যারা শতভাগ ধর্ম মানতে চায় তারাই হয় জঙ্গি।আর যারা ধর্মের বেশিরভাগ নীতি অমান্য করে চলে তারাই হয় মডারেট ধার্মিক। এই মডারেট ধার্মিকগুলা হয় জগাখিচুড়ী টাইপের।জঙ্গিবাদ ও ধর্মের মাঝখানে এই মডারেটরাই তফাত দেখিয়ে ধর্মকে বাঁচিয়ে রাখে।নতুবা ধর্ম এই বিশ্বমানবতা ও শান্তির এক চিরশত্রু হিসেবেই চিহ্নিত হতো।

Those who want to follow the religious scriptures 100 percent become extremists. Those who follow the religion but ignore many of its (old) practices become moderately religious. These moderate persons are in a mess, kind of a mismatch. They keep religion alive by alienating the extremists from the religion. If they were not there, religions would be termed as enemies of humanity and peace.

In recent days, he had supported a petition to remove Islam as Bangladesh’s state religion and soon received more threats on Facebook. Nazimuddin replied to a comment by a teacher where he was told to be vigilant as people were fearing he would be attacked:

ভয় আমার নিজেরও হয় স্যার। অকালে মরে যাওয়ার ভয়। কিন্তু কি করবো স্যার। মাথা নত করে চুপ হয়ে বেঁচে থাকার চেয়ে এ মরণই বোধ হয় ভালো।

I also fear for life, sir. Fear of dying young. But what to do, sir. This death would be better than keeping silent with our heads down.

After his death, Facebook marked his account as “Remembering Nazimuddin Samad.” However, it is plain to see that many supporters of Islamists are still trolling his account.

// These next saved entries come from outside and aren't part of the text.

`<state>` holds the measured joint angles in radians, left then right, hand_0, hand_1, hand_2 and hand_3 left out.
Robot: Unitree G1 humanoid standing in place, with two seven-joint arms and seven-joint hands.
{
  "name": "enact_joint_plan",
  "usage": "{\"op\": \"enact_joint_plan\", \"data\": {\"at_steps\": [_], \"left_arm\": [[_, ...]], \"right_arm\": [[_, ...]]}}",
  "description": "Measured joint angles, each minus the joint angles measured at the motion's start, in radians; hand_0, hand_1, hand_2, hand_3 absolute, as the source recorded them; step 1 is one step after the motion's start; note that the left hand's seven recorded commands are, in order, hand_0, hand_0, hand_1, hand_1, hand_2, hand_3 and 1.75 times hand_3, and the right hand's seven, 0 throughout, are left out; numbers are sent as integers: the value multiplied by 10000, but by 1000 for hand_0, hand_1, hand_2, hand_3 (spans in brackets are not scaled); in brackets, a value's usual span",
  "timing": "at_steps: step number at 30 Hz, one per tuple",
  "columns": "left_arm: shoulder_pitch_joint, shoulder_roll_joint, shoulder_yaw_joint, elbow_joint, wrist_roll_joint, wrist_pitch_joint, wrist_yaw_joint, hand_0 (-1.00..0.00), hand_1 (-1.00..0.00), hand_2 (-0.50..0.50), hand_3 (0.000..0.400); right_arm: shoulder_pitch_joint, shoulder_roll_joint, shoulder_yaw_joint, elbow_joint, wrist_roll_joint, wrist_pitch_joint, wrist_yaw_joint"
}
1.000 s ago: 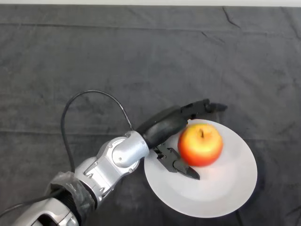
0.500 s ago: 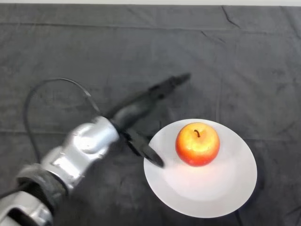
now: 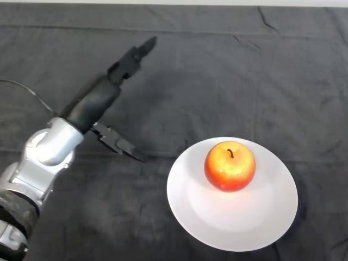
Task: Move the apple to the plate
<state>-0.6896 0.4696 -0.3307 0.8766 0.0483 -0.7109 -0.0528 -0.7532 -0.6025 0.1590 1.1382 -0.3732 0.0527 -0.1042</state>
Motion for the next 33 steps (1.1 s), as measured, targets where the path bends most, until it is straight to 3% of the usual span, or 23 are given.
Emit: {"op": "enact_joint_plan", "data": {"at_steps": [7, 20, 33], "left_arm": [[2, 465, 533, 733, 6, -362, 168, 0, 0, 0, 0], [2, 675, 1505, 1632, 10, -706, 357, 0, 0, 0, 0], [81, 1639, 2240, 2452, 15, -984, 563, 0, 0, 0, 0]], "right_arm": [[0, 1, 0, 0, 0, 2, 0], [0, 2, 1, 3, 0, 1, 0], [0, 5, 4, 10, -3, -2, 0]]}}
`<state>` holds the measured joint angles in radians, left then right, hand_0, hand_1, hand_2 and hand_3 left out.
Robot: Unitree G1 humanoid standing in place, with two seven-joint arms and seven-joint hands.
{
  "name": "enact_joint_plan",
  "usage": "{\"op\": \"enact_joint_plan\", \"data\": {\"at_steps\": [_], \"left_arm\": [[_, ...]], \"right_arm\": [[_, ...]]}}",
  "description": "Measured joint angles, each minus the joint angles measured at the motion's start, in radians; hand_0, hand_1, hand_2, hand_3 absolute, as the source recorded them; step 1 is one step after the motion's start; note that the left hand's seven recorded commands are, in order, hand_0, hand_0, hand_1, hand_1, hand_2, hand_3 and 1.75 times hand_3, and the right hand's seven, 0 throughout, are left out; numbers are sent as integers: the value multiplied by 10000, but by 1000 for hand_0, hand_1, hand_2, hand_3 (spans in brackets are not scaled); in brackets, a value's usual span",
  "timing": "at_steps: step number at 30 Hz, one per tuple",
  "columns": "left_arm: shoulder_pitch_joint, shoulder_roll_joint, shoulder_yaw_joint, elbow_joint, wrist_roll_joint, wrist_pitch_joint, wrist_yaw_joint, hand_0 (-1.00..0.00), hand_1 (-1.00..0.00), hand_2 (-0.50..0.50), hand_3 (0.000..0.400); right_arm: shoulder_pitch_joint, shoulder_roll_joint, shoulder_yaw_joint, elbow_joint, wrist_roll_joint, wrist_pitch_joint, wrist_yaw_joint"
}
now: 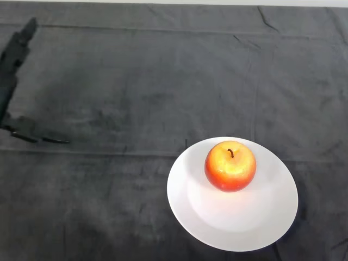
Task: Move the apple to the plate
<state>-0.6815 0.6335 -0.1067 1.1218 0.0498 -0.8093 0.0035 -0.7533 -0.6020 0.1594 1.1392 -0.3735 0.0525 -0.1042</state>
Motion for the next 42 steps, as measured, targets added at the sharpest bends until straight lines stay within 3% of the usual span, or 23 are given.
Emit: {"op": "enact_joint_plan", "data": {"at_steps": [16, 24, 33, 42], "left_arm": [[669, 607, 724, 534, 31, 141, 712, 0, 0, 0, 0], [1123, 1280, 1114, 685, 117, 605, 1281, 0, 0, 0, 0], [1875, 1312, 1220, 786, 406, 1410, 2251, 0, 0, 0, 0], [1985, 1313, 1287, 790, 528, 2287, 2812, 0, 0, 0, 0]], "right_arm": [[0, 5, 1, 18, 1, -8, 0], [0, 13, 2, 31, 0, -21, 0], [0, 17, 2, 58, 0, -43, 0], [0, 17, 2, 64, 0, -44, 0]]}}
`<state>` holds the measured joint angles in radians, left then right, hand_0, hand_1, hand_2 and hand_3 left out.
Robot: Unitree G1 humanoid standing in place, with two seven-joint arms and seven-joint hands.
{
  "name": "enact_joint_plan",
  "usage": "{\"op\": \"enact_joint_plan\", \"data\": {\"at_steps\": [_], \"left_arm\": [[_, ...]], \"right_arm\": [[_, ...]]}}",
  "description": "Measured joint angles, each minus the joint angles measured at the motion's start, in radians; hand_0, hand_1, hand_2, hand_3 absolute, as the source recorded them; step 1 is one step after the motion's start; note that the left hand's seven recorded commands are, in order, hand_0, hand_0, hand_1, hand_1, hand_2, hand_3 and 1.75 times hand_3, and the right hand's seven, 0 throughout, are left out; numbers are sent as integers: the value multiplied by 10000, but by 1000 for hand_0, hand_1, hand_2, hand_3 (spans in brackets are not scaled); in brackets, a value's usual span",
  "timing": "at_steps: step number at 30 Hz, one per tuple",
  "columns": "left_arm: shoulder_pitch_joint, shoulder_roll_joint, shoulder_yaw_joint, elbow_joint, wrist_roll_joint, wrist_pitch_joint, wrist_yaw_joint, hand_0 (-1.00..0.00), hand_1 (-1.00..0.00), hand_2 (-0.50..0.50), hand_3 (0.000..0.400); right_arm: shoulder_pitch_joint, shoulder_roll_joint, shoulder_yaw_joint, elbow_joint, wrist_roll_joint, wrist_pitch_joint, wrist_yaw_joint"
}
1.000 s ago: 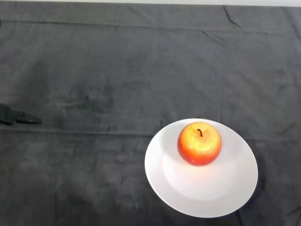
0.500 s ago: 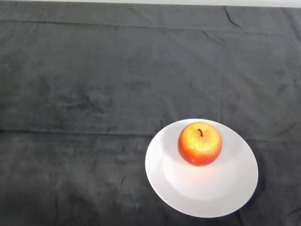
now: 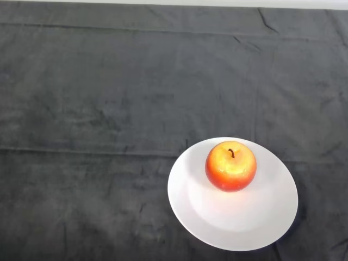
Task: Move the apple to the plate
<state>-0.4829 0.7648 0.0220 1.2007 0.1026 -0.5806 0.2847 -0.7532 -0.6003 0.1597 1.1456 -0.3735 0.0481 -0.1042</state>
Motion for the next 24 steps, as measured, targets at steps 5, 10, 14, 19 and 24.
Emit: {"op": "enact_joint_plan", "data": {"at_steps": [5, 10, 14, 19, 24], "left_arm": [[2, 0, 270, 0, -6, 339, 172, 0, 0, 0, 0], [2, 0, 359, -1, -11, 598, 294, 0, 0, 0, 0], [3, 0, 378, -2, -22, 752, 305, 0, 0, 0, 0], [3, -1, 437, -2, -33, 845, 308, 0, 0, 0, 0], [3, 0, 691, -3, -34, 867, 310, 0, 0, 0, 0]], "right_arm": [[0, 0, 0, 0, 0, 0, 0], [0, 1, 0, 0, 0, -1, 0], [0, 1, 0, 0, 0, -1, 0], [0, 1, 0, 0, 0, -1, 0], [0, 1, 0, 0, 0, -1, 0]]}}
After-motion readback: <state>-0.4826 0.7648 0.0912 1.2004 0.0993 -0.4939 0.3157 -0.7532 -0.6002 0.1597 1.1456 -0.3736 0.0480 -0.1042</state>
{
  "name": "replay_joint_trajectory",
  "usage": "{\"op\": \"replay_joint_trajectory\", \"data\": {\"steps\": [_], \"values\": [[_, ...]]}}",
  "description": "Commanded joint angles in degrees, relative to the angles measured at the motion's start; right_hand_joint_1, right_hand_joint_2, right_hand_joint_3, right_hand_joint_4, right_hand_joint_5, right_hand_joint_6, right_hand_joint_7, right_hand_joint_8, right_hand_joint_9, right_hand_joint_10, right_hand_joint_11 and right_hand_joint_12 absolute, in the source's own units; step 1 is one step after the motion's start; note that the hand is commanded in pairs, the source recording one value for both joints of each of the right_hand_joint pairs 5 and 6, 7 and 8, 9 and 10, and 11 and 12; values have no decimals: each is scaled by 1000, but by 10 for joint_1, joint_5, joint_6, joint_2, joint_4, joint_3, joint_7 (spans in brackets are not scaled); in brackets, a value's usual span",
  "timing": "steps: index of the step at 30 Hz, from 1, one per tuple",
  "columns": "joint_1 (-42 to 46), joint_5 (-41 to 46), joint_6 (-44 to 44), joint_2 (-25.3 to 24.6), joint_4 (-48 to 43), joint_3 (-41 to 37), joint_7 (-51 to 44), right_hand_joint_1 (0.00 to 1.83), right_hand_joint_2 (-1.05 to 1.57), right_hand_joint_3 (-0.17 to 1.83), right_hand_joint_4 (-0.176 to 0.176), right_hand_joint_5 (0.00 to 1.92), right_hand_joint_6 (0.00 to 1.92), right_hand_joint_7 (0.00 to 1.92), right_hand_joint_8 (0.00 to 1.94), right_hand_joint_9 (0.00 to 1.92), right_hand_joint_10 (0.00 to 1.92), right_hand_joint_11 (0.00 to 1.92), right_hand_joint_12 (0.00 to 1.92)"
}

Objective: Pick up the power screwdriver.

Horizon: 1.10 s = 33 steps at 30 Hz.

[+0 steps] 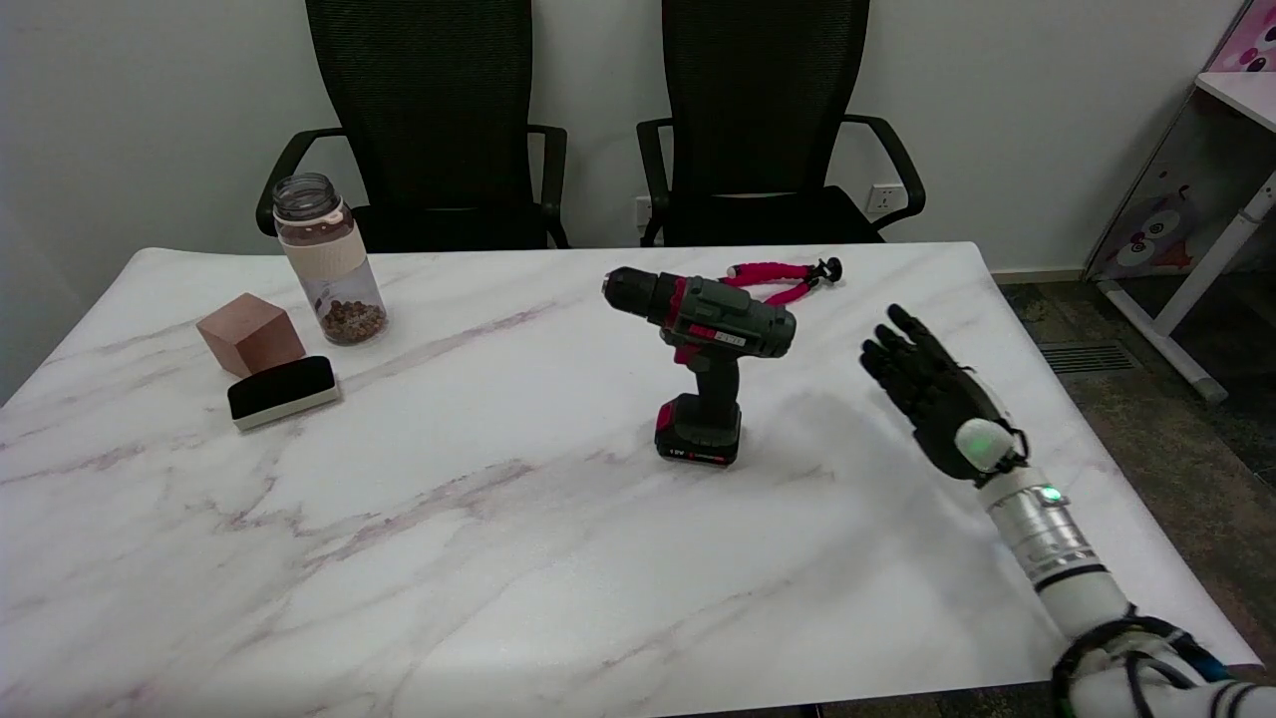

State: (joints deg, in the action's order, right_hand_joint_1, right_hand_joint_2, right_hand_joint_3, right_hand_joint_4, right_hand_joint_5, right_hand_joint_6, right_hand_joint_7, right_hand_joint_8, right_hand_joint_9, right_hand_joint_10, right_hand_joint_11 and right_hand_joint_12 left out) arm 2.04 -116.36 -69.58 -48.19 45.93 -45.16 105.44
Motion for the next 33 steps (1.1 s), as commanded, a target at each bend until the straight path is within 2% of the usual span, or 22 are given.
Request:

One commenter Dulal Zahish wrote:

ধর্ম নিয়ে কটূক্তি করা যদি নাস্তিকদের বাক স্বাধীনতা হয়,তাহলে চাপাতি দিয়া কোপানো মৌলবাদীদের স্বাধীনতা হবে না কেন ?

If making foul comments about religion is the freedom of speech of the atheists, so why its not a freedom of action of the fundamentalists to use machetes to hack atheists?

With this growing intolerance and repression against atheists, is there any way to stop these killings? Exiled Bangladeshi journalist, Tasneem Khalil, who previously worked for The Daily Star and CNN, and served as a consultant for Human Rights Watch, spoke to human rights activists Maryam Namazie and Fariborz Pooya in an online show about the killings of secular bloggers.

Khalil explains that there is a growing movement of free thinkers who write together on slain blogger Avijit Roy's Mukto Mona blog. Some of them are targeted for killings by followers of Anwar al-Awlaki. The perpetrators of the Paris attacks follow the same ideology. He fears that they are not going to stop anytime soon.

Adit Hasan Khan wrote in an op-ed for the Daily Star that violent crime and religious extremism deserve more attention than sports and viral videos, urging the public to call for accountability and justice in the investigations of these killings.